Notice that the hygiene property cannot be defined inside the logic, since any function describing binding structure would be manipulating only a representation of syntax, and not actual syntax for which the logic has reasoning capabilities. Wait wait wait... we are now introducing to the logic a means to have meta-reasoning at the non-meta level. That shouldn't work, right? Gödel did some work on this I think. Well, there are theorem provers out there that allow for meta-reasoning, so let's look at how they do it.

The key idea is that you don't collapse the meta-theory into your theory, but you separate the two and start at the meta level to begin with. This is what is meant by working in a logical framework rather than a specific logic. Thus we do have an "embedding" of the language we're working in, but it's already given as it is defined in the logical framework. A bit of a hack, but logically necessary. Then what encoding does one choose for syntax? If you have any familiarity with the lambda calculus, you should know how beta-reduction is rather involved (in call-by-value semantics) since it must do bound variable renaming.
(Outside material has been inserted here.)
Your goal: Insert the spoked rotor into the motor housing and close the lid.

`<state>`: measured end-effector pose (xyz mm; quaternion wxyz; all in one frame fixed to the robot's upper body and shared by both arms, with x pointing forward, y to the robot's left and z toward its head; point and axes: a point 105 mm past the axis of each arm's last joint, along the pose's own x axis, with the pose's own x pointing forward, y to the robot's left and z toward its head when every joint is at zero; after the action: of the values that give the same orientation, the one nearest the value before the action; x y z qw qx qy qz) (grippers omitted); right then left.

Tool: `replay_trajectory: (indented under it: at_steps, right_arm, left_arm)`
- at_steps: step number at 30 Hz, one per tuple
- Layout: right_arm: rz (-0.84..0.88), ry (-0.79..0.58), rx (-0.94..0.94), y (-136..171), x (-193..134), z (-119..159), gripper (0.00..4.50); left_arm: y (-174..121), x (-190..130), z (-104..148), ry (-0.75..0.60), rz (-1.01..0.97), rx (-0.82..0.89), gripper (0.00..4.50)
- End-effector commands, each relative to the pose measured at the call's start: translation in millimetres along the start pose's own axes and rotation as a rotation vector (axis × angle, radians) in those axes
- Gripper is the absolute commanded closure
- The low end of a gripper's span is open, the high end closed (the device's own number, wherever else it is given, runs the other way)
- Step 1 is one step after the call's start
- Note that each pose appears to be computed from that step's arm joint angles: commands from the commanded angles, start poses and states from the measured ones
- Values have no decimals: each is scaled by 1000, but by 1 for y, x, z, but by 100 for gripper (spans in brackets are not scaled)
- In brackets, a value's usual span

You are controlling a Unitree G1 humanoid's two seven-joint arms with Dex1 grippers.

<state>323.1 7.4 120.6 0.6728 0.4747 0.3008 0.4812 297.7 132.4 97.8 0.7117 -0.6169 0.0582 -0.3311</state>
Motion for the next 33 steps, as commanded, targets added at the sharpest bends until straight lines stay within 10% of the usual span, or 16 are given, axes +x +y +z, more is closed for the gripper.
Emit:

In hygienic macro systems, lexical information about a term must be stored somewhere, and for a practical language, so too must source code correlation information.

Yikes again. Source code correlation information is purely for debugging purposes and thus logically uninteresting. We can abstract over this by instead defining an abstract datatype that satisfies the properties we want of syntax, and then let an arbitrarily complicated implementation prove that it satisfies this specification. One way researchers have been able to describe binding in syntax is by actually using a higher order representation. That is, instead of symbolically representing bindings everywhere like LISP does, actually use a real lambda abstraction. This is called Higher-Order Abstract Syntax (HOAS) and it has been getting lots of attention for that past, oh, 15 years. Why then aren't we sipping on piña coladas while our informal meta-reasoning style proofs whiz through formal systems?
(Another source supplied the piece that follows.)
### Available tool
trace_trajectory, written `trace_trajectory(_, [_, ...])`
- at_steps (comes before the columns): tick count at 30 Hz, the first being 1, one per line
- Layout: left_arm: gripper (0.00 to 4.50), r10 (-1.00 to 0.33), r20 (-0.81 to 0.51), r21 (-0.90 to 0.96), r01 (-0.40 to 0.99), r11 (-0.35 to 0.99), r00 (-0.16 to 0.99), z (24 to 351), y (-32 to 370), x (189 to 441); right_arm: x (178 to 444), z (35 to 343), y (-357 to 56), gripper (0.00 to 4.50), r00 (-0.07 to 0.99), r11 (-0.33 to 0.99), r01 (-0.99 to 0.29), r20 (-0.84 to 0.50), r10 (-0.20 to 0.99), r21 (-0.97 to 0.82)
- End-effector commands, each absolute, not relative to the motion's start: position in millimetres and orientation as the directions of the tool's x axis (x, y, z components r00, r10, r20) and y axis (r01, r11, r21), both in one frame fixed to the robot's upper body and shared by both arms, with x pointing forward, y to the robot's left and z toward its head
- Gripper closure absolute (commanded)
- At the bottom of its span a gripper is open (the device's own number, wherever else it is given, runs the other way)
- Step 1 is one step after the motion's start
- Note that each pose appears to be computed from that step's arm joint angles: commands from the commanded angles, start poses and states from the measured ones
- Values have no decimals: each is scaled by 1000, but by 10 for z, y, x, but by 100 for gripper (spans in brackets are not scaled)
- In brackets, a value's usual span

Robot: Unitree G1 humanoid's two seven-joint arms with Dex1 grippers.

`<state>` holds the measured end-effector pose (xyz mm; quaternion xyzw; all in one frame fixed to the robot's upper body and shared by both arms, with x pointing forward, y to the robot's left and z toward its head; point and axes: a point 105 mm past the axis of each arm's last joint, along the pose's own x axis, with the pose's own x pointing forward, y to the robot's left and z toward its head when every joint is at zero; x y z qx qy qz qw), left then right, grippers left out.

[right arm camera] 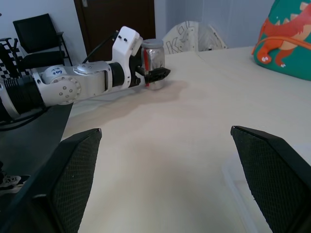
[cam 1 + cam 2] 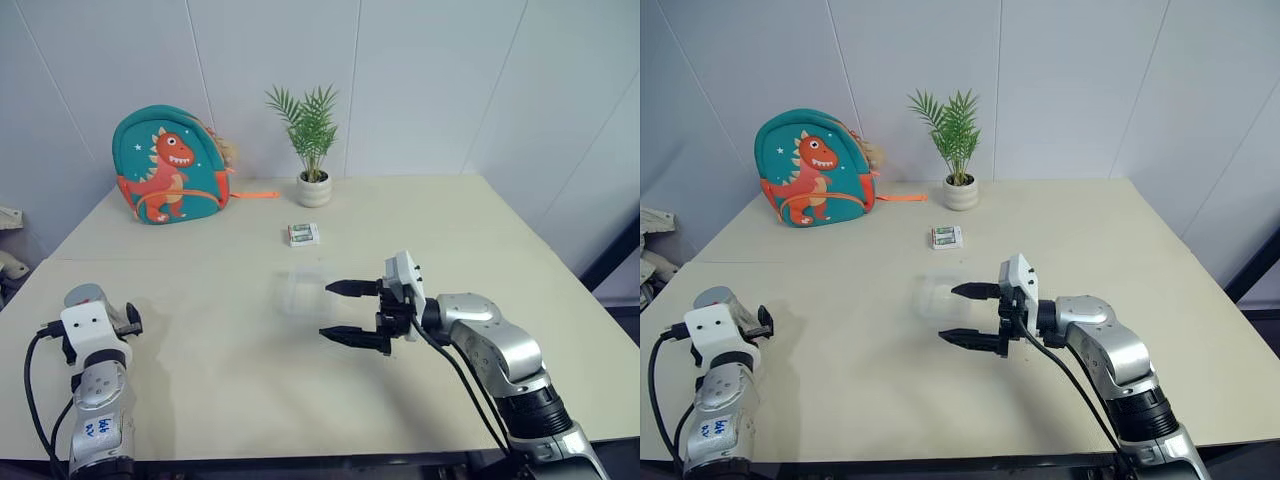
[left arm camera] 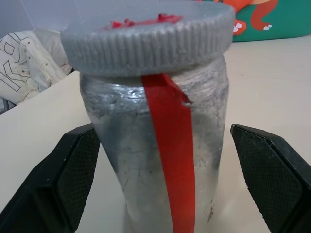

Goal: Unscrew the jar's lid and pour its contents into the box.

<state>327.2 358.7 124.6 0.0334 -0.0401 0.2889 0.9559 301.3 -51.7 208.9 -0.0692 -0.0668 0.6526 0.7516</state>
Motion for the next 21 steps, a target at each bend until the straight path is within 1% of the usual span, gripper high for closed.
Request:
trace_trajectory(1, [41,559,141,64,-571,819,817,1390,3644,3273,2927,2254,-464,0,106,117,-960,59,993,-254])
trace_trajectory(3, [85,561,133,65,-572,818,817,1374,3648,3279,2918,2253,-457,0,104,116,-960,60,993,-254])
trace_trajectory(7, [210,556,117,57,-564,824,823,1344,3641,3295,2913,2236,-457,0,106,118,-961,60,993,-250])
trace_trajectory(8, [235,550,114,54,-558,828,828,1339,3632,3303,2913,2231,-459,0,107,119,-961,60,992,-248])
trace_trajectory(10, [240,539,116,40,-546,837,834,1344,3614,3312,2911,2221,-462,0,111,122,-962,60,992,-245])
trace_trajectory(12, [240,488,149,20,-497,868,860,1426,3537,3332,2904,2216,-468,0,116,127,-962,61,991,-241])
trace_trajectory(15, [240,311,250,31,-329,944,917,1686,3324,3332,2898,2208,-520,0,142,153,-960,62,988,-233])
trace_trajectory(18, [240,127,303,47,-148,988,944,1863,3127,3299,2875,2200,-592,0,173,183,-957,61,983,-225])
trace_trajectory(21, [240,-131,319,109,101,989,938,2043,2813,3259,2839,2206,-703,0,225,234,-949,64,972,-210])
Remember my description of theorem proving in the beginning, and how induction is vital? Well it turns out that in general, inductive proofs over HOAS is... impossible. The reason for this is because its general representation is not inductively definable - variable references can be arbitrarily far down a syntax tree from the binding point; a crippling technicality called "negative occurrence" in type theory. Though IANAH (I am not a historian), the first attempt I know of to restrict syntax for meta-reasoning was in Edinburgh LF (logical framework), actually implemented at CMU as "Twelf", based on (competes with?) a logic called $FO\lambda^{\Delta\mathbb{N}}$ (fold-n) developed by some guys at École Polytechnique. There is additional work in Isabelle/HOL that builds off Twelf's idea, but this building is a big stack of confused mess if you ask me. At the bottom of the stack is Isabelle's logical framework, then classical higher order logic axioms, then some concrete representation of syntax, then the "specification logic," and then the "object logic." These layers are abstractly what needs to exist, but everything is logically defined, so execution isn't given (can't just build on top of Common LISP like ACL2 does). There is quite a bit of research into extracting programs from specifications, but what if I want programs AS specifications? As far as I know, there is no real programming language basis for these systems that would mean executable specifications and reasoning about actual runnable programs, and not their (trusted) translation into some other logic.
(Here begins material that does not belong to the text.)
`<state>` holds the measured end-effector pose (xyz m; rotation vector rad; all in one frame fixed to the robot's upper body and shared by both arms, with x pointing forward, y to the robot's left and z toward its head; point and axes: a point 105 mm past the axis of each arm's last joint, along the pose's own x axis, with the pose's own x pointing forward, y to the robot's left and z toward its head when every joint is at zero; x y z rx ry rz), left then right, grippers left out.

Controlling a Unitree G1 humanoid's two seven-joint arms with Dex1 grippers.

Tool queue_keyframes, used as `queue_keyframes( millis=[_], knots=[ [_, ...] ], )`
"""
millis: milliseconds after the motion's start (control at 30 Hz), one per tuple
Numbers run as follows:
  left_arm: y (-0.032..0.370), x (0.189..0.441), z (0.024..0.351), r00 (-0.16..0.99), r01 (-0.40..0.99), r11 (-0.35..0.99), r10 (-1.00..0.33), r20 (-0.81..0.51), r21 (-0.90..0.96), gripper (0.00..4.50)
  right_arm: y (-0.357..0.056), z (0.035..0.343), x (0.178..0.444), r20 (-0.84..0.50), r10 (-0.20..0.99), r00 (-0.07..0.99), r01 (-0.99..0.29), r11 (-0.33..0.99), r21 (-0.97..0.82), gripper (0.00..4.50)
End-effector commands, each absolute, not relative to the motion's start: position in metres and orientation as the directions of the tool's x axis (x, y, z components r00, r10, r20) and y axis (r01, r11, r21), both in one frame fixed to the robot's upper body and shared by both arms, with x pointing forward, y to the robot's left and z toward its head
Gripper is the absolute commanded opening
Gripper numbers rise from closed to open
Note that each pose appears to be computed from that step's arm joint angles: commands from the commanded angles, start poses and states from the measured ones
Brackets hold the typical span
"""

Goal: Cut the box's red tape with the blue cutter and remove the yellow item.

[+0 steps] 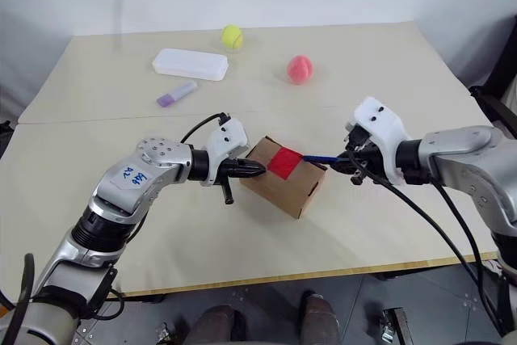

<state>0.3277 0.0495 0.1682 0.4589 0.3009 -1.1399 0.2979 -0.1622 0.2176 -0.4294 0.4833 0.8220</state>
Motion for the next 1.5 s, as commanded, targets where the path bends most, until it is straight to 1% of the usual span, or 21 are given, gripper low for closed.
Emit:
queue_keyframes(
  millis=[33, 300, 500, 767, 867, 1000, 1233, 1367, 1500],
  knots=[
    [0.051, 0.325, 0.154, 0.38, 0.924, 0.342, -0.781, -0.496, 0.169, 0.0, -0.154, 0.229, 0.302, -0.521, 0.614, 0.592, -0.788, 0.577, -0.215, 0.16],
    [0.051, 0.324, 0.154, 0.38, 0.924, 0.34, -0.781, -0.496, 0.174, 0.0, -0.136, 0.228, 0.317, -0.503, 0.655, 0.564, -0.817, 0.533, -0.222, 0.16],
    [0.051, 0.325, 0.155, 0.385, 0.922, 0.346, -0.781, -0.491, 0.172, 0.0, -0.126, 0.229, 0.328, -0.473, 0.676, 0.565, -0.818, 0.533, -0.215, 0.16],
    [0.05, 0.327, 0.155, 0.389, 0.921, 0.35, -0.781, -0.488, 0.174, 0.0, -0.131, 0.223, 0.328, -0.482, 0.661, 0.575, -0.808, 0.55, -0.209, 0.16],
    [0.051, 0.328, 0.155, 0.388, 0.921, 0.35, -0.782, -0.488, 0.172, 0.0, -0.134, 0.23, 0.328, -0.462, 0.664, 0.588, -0.801, 0.556, -0.222, 0.16],
    [0.046, 0.327, 0.153, 0.373, 0.927, 0.335, -0.79, -0.488, 0.167, 0.0, -0.123, 0.241, 0.339, -0.434, 0.68, 0.592, -0.804, 0.541, -0.249, 0.16],
    [0.044, 0.331, 0.157, 0.377, 0.926, 0.332, -0.792, -0.479, 0.179, 0.0, -0.111, 0.236, 0.341, -0.442, 0.703, 0.557, -0.829, 0.503, -0.244, 0.16],
    [0.047, 0.331, 0.157, 0.384, 0.923, 0.337, -0.789, -0.481, 0.184, 0.0, -0.117, 0.231, 0.339, -0.458, 0.688, 0.562, -0.824, 0.512, -0.242, 0.16],
    [0.051, 0.331, 0.156, 0.396, 0.918, 0.351, -0.782, -0.481, 0.185, 0.0, -0.158, 0.244, 0.332, -0.427, 0.612, 0.665, -0.738, 0.626, -0.251, 0.16]
  ],
)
Perhaps it's my history with ACL2 - it is a programming language, a logic and a theorem prover - but is it too much to ask for? This is not a solved problem. I'd like to chip out a big piece of this mystery though. Meta-reasoning about (hygienic) macros must be a possibility. Since meta-reasoning itself has not yet been well-executed, there certainly is a lot to do [collection of meta-reasoning problems for mechanized systems to tackle]. There is a chance though, that by attacking the problem from a macro setting might just simplify (and generalize) the problem space.